My Plans for a Sensational Summer

Reminiscing SummerImage by Lin Pernille ♥ Photography via Flickr


Ah, summertime and the living is easy. I love the summers here in Southern California. I love the sunshine, the extended light into the evening hours and the warmer temperatures. Summer lures me outside of the house, even on my bad days, and into my garden. I also gets me thinking about vacations and walks down by the beach in Oxnard or San Diego.

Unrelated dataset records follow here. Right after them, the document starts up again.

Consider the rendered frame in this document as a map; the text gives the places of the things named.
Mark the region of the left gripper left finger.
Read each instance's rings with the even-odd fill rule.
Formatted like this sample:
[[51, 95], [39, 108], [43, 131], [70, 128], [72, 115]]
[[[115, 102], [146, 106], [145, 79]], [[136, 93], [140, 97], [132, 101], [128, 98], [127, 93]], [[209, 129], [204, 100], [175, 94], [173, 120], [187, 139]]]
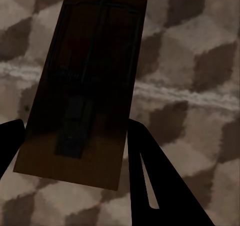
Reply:
[[20, 149], [25, 129], [21, 119], [0, 125], [0, 179]]

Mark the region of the mousetrap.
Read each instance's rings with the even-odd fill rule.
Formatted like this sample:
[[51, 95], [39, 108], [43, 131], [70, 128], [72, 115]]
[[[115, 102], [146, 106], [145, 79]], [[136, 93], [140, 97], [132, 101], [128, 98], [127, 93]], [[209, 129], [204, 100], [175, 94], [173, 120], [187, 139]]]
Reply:
[[63, 0], [13, 172], [118, 191], [148, 0]]

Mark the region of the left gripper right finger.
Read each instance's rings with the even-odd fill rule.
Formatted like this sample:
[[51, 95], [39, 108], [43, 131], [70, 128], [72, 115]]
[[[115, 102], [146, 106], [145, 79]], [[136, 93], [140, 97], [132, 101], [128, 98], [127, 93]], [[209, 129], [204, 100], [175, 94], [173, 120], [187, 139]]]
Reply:
[[[184, 180], [138, 121], [127, 121], [132, 226], [215, 226]], [[149, 204], [141, 156], [159, 209]]]

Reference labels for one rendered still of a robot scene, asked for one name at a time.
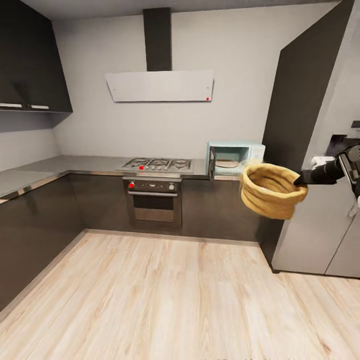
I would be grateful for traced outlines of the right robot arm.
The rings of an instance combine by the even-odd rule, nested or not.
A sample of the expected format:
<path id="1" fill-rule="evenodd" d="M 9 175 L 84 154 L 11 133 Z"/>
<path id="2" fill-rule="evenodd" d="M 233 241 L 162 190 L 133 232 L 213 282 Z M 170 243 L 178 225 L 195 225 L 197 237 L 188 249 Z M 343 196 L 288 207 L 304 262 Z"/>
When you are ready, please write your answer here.
<path id="1" fill-rule="evenodd" d="M 360 142 L 350 145 L 335 157 L 313 157 L 312 170 L 303 170 L 293 185 L 335 185 L 345 177 L 360 209 Z"/>

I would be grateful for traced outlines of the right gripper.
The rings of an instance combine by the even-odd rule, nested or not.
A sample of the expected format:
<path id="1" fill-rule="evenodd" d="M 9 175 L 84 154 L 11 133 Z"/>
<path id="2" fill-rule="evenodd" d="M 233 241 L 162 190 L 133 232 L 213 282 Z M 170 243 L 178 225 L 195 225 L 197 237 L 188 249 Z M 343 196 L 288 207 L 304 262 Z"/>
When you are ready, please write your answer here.
<path id="1" fill-rule="evenodd" d="M 293 182 L 293 185 L 335 185 L 339 178 L 332 178 L 326 173 L 326 164 L 314 169 L 303 170 L 300 176 Z"/>

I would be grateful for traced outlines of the popcorn bag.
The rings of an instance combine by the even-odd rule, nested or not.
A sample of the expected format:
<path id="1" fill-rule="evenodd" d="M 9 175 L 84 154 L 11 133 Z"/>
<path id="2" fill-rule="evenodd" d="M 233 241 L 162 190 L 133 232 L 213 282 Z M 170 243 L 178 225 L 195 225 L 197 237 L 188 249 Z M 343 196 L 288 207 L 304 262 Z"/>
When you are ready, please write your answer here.
<path id="1" fill-rule="evenodd" d="M 272 163 L 255 163 L 241 174 L 241 199 L 252 211 L 272 219 L 290 220 L 295 205 L 308 194 L 307 184 L 294 185 L 300 175 Z"/>

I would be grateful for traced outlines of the microwave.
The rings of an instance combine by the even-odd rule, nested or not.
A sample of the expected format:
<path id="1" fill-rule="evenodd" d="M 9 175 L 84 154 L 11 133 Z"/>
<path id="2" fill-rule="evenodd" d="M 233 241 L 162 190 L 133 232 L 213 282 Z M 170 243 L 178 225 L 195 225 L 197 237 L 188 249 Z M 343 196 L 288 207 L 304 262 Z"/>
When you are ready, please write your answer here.
<path id="1" fill-rule="evenodd" d="M 210 182 L 216 171 L 240 171 L 252 164 L 262 164 L 265 145 L 254 140 L 208 140 L 207 165 Z"/>

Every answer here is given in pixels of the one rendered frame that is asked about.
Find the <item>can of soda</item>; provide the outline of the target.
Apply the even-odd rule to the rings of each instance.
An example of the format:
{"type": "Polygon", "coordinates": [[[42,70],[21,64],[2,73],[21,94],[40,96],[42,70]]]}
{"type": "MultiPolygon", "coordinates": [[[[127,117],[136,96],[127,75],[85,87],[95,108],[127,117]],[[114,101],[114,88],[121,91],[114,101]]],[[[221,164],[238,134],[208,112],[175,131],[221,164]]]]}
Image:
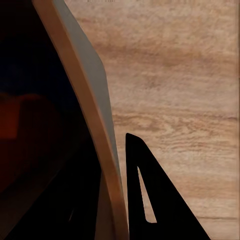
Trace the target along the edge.
{"type": "Polygon", "coordinates": [[[82,113],[56,49],[17,36],[0,42],[0,91],[38,93],[60,110],[82,113]]]}
{"type": "Polygon", "coordinates": [[[57,105],[38,93],[0,102],[0,193],[63,136],[57,105]]]}

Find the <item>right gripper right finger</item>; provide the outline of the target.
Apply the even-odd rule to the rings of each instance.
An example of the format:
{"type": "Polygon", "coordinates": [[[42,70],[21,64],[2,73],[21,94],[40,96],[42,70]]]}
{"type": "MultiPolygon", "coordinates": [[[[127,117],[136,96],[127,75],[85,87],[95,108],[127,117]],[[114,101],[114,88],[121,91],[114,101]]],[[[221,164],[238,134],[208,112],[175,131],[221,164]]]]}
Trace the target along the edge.
{"type": "Polygon", "coordinates": [[[126,133],[129,240],[211,240],[145,142],[126,133]],[[146,221],[138,167],[157,223],[146,221]]]}

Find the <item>trash can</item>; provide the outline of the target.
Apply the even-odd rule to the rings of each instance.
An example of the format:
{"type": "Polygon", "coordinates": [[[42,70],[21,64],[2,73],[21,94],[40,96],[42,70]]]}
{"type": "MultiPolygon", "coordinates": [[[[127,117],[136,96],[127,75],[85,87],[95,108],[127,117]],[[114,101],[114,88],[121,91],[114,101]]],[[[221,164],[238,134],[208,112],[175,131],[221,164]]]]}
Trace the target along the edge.
{"type": "MultiPolygon", "coordinates": [[[[60,140],[0,192],[4,240],[85,139],[101,167],[94,240],[130,240],[105,67],[64,0],[0,0],[0,42],[16,36],[56,49],[82,113],[60,110],[60,140]]],[[[16,97],[0,91],[0,103],[16,97]]]]}

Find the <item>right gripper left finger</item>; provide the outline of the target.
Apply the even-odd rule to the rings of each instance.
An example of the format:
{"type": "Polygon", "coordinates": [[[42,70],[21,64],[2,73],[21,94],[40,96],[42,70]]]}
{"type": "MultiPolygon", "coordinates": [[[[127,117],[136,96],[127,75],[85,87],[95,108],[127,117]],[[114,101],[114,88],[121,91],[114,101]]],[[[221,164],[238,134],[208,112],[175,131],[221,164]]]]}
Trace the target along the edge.
{"type": "Polygon", "coordinates": [[[4,240],[95,240],[101,171],[90,136],[4,240]]]}

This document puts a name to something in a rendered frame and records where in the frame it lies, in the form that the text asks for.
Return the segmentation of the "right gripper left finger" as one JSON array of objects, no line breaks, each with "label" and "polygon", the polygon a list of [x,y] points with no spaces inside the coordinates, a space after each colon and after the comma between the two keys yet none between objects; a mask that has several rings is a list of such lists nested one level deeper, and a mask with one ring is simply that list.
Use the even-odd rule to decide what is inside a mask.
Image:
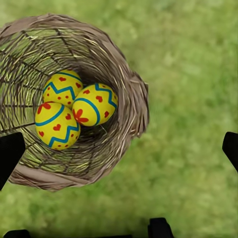
[{"label": "right gripper left finger", "polygon": [[26,150],[24,135],[18,131],[14,134],[0,136],[0,191],[9,179]]}]

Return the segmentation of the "wicker basket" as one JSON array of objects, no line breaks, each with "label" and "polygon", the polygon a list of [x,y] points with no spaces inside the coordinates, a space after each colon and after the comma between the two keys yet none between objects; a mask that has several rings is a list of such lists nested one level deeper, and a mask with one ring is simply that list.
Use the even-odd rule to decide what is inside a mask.
[{"label": "wicker basket", "polygon": [[[53,47],[53,51],[59,48],[67,48],[68,53],[71,55],[68,57],[64,55],[57,58],[54,55],[59,54],[58,52],[50,53],[49,50],[44,50],[47,48],[45,45],[49,43],[41,42],[38,44],[41,40],[33,40],[37,36],[29,36],[27,34],[27,30],[35,30],[37,28],[54,29],[56,31],[55,36],[51,36],[46,41],[59,36],[64,44],[58,48]],[[60,33],[61,29],[76,30],[78,35],[64,35]],[[18,32],[20,34],[11,40],[13,35]],[[10,56],[10,53],[25,37],[30,39],[32,44],[28,46],[22,55],[15,58],[14,55]],[[80,134],[85,139],[77,140],[73,147],[70,147],[69,151],[73,152],[73,155],[71,155],[72,158],[67,163],[64,163],[65,161],[61,159],[58,161],[56,158],[53,158],[53,155],[60,154],[63,150],[55,150],[48,147],[53,152],[50,156],[40,152],[34,144],[38,143],[46,147],[47,145],[36,138],[33,132],[29,132],[26,129],[36,139],[36,142],[33,143],[25,135],[24,139],[26,142],[24,144],[26,145],[26,149],[38,158],[29,149],[29,147],[33,146],[39,154],[43,155],[42,159],[44,161],[41,164],[37,163],[39,164],[38,167],[31,168],[27,165],[26,160],[20,159],[7,181],[11,184],[24,185],[49,192],[51,189],[58,191],[64,187],[82,187],[87,184],[94,184],[108,176],[129,149],[131,140],[134,140],[136,137],[141,138],[142,134],[147,132],[148,124],[150,123],[148,83],[143,82],[140,76],[130,69],[126,63],[125,55],[106,32],[90,23],[82,23],[67,14],[46,13],[44,15],[22,17],[6,23],[0,28],[0,47],[10,41],[11,43],[4,50],[0,50],[0,56],[4,55],[0,59],[0,88],[3,85],[6,86],[6,88],[5,86],[2,88],[2,95],[0,97],[0,119],[3,123],[0,126],[0,136],[14,134],[18,132],[18,128],[25,128],[26,126],[35,124],[15,125],[11,124],[10,120],[14,120],[14,111],[16,109],[22,110],[22,117],[26,117],[25,108],[32,108],[33,111],[35,108],[37,109],[36,99],[38,93],[35,99],[34,93],[32,97],[33,106],[30,106],[26,105],[26,93],[24,93],[25,98],[21,100],[21,89],[24,86],[27,89],[35,89],[37,92],[42,90],[39,87],[35,88],[35,83],[31,85],[31,80],[25,85],[24,81],[36,70],[40,73],[40,83],[42,83],[47,69],[42,68],[42,70],[38,70],[36,68],[47,58],[51,58],[62,69],[68,68],[78,71],[79,74],[99,77],[117,95],[118,109],[112,117],[111,124],[103,132],[101,131],[98,135],[94,133],[92,136]],[[87,46],[87,54],[69,48],[68,46],[73,47],[70,42],[77,43],[82,47]],[[41,53],[47,55],[41,58],[41,60],[38,59],[37,62],[39,64],[37,65],[37,62],[31,62],[31,64],[24,62],[27,56],[35,53],[37,55]],[[49,74],[46,75],[48,78],[44,82],[48,81],[51,77]],[[7,96],[9,96],[9,101],[6,101]],[[88,127],[80,125],[80,128],[81,131],[85,131]],[[88,131],[94,131],[94,128],[96,126],[91,126],[88,128]],[[94,166],[97,162],[92,163],[92,160],[97,159],[97,157],[105,153],[108,154],[97,162],[101,161],[103,163],[102,161],[104,159],[106,159],[106,162],[102,167],[95,169]],[[66,172],[73,163],[77,166],[76,169],[79,169],[80,165],[77,162],[82,160],[88,160],[86,170],[82,172]],[[53,173],[52,171],[41,168],[41,166],[45,166],[46,164],[59,164],[65,167],[65,169],[62,173]],[[45,167],[49,168],[47,166]]]}]

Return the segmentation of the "easter egg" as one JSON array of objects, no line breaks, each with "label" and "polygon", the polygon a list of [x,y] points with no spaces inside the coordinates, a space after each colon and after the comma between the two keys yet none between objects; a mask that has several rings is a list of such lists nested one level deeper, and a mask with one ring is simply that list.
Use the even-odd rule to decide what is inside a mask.
[{"label": "easter egg", "polygon": [[80,125],[91,127],[109,121],[118,109],[118,98],[106,84],[92,83],[76,96],[72,115]]},{"label": "easter egg", "polygon": [[65,151],[77,141],[82,131],[71,110],[55,101],[46,101],[36,110],[35,129],[47,147]]},{"label": "easter egg", "polygon": [[83,82],[85,81],[78,71],[68,68],[57,71],[45,83],[42,90],[42,104],[46,101],[55,101],[71,109],[76,96],[88,86],[83,86]]}]

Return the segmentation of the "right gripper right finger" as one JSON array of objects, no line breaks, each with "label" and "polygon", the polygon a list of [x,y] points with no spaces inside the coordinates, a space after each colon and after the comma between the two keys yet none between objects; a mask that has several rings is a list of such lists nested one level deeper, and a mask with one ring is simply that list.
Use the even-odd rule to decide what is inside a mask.
[{"label": "right gripper right finger", "polygon": [[226,132],[222,149],[238,172],[238,134]]}]

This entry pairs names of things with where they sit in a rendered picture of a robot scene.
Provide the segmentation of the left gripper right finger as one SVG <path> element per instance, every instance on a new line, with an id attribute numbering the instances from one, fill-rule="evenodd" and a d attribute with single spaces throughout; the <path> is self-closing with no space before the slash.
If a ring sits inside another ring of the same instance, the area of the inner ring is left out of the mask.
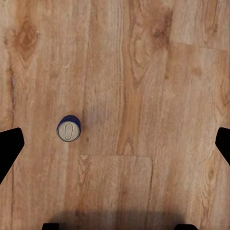
<path id="1" fill-rule="evenodd" d="M 220 127 L 217 133 L 215 144 L 230 165 L 230 129 Z"/>

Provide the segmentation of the can of soda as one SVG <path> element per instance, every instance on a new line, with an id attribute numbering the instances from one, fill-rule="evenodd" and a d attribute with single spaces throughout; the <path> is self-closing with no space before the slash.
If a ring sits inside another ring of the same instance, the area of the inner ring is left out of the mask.
<path id="1" fill-rule="evenodd" d="M 81 134 L 81 121 L 74 115 L 67 115 L 60 120 L 57 135 L 64 142 L 73 142 Z"/>

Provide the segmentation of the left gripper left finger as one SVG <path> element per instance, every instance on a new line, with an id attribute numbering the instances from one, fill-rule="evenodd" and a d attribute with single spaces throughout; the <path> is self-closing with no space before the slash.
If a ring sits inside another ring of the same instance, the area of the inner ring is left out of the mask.
<path id="1" fill-rule="evenodd" d="M 25 145 L 20 127 L 0 133 L 0 184 Z"/>

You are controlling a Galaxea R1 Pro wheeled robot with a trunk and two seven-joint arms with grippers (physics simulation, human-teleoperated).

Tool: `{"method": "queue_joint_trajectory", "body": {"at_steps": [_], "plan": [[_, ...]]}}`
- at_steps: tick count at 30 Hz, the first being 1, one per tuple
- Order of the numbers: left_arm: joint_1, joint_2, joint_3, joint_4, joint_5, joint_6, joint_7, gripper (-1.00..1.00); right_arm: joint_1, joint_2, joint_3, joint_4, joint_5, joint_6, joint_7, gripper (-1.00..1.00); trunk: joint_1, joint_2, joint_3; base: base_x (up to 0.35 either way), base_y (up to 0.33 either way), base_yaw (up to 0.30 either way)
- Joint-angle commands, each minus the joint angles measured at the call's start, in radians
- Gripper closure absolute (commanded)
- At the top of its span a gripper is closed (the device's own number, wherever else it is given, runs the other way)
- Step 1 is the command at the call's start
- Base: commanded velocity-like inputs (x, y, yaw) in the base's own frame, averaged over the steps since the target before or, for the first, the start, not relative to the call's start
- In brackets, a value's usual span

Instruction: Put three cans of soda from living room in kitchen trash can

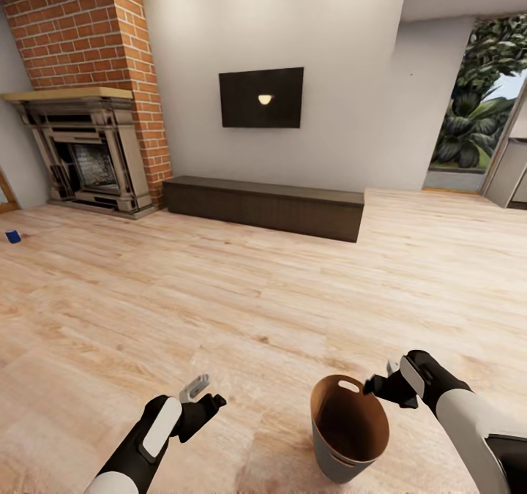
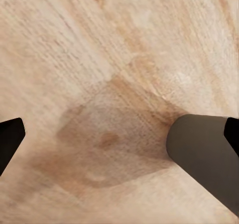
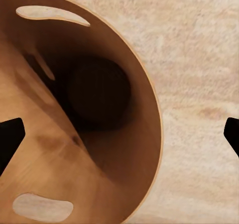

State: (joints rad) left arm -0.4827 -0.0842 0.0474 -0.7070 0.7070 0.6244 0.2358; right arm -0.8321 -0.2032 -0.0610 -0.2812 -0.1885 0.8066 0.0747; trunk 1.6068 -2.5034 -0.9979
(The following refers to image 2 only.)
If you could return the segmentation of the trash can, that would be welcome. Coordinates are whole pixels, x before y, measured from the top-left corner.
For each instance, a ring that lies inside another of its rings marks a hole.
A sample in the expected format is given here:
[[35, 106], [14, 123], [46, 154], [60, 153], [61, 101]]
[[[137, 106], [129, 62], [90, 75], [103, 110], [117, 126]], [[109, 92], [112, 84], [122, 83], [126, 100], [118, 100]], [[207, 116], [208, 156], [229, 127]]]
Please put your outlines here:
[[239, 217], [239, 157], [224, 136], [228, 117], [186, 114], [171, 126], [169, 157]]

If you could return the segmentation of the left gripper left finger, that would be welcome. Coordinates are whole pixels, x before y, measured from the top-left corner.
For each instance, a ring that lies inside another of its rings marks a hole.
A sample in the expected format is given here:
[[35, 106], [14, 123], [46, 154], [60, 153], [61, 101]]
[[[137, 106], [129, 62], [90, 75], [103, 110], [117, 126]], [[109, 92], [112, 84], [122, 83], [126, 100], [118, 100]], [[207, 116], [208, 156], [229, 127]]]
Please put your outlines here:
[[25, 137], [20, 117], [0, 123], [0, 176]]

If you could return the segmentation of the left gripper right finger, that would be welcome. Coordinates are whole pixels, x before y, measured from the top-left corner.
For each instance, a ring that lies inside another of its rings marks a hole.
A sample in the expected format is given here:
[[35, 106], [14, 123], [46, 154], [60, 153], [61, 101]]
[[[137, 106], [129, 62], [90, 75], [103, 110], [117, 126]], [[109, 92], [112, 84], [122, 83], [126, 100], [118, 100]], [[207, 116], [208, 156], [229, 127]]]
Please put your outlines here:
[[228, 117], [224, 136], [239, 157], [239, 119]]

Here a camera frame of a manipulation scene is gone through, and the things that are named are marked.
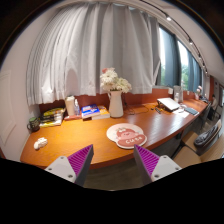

So as I think ahead to the summer months, I've already started a list of things I want to do during my favorite season:
  1. Try new things in my container garden, like growing tomatoes upside down, planting some different vegetables, like okra and Brussels sprouts, and getting my garden planted earlier in the season.
  2. Work with my dog Brunswick so that he passes the Canine Good Citizen test.
  3. Start working on handmade Christmas gifts in July, like amigurumi dolls and loom knitted hats, gloves and scarves.
  4. Try some new medications with the help of my neurologist and try a new chiropractic treatment for my fibromyalgia.
  5. Get some help to: 1) get the metal frame gazebo I bought a while back at The Home Depot finally erected on my backyard patio; 2) pull the wicker furniture out of the garage and place it onto the patio to create the outdoor room I've been wanting; 3) clean up the BBQ and start grilling up some great summer meals.
  6. Break out the T-Tapp More Rehab Program DVDs I purchased and try out this new approach to exercise.
While all these activities build on things I already do, I think I need to do something new, different and out-of-the ordinary this summer too.

So while I am laying on the grass in the backyard, looking up at the clouds, birds and airplanes passing by, I am going to start dreaming up a new life for myself. Yes, I am going to let go of the past and all the dreams that frustrate me because they never came to fruition. I am going to replace those old dreams with new dreams born of experience, understanding and a renewed sense of possibility. My goal is to shake off the last vestiges of a life that was not meant to be and make deliberate steps away from an existence where I just mark time until somebody heals me.

Yes, I am going to do what I like to refer to as a "Madonna": I am going to reinvent myself ( '80s clothes, hair and accessories optional.) I am going to have a summer of adventure, rediscovery and prospects. From my vantage point, lying on the grass in my backyard, this summer the only way to go will be up! The sky will be my limit, full of promise and possibilities. I will pick myself up and start over.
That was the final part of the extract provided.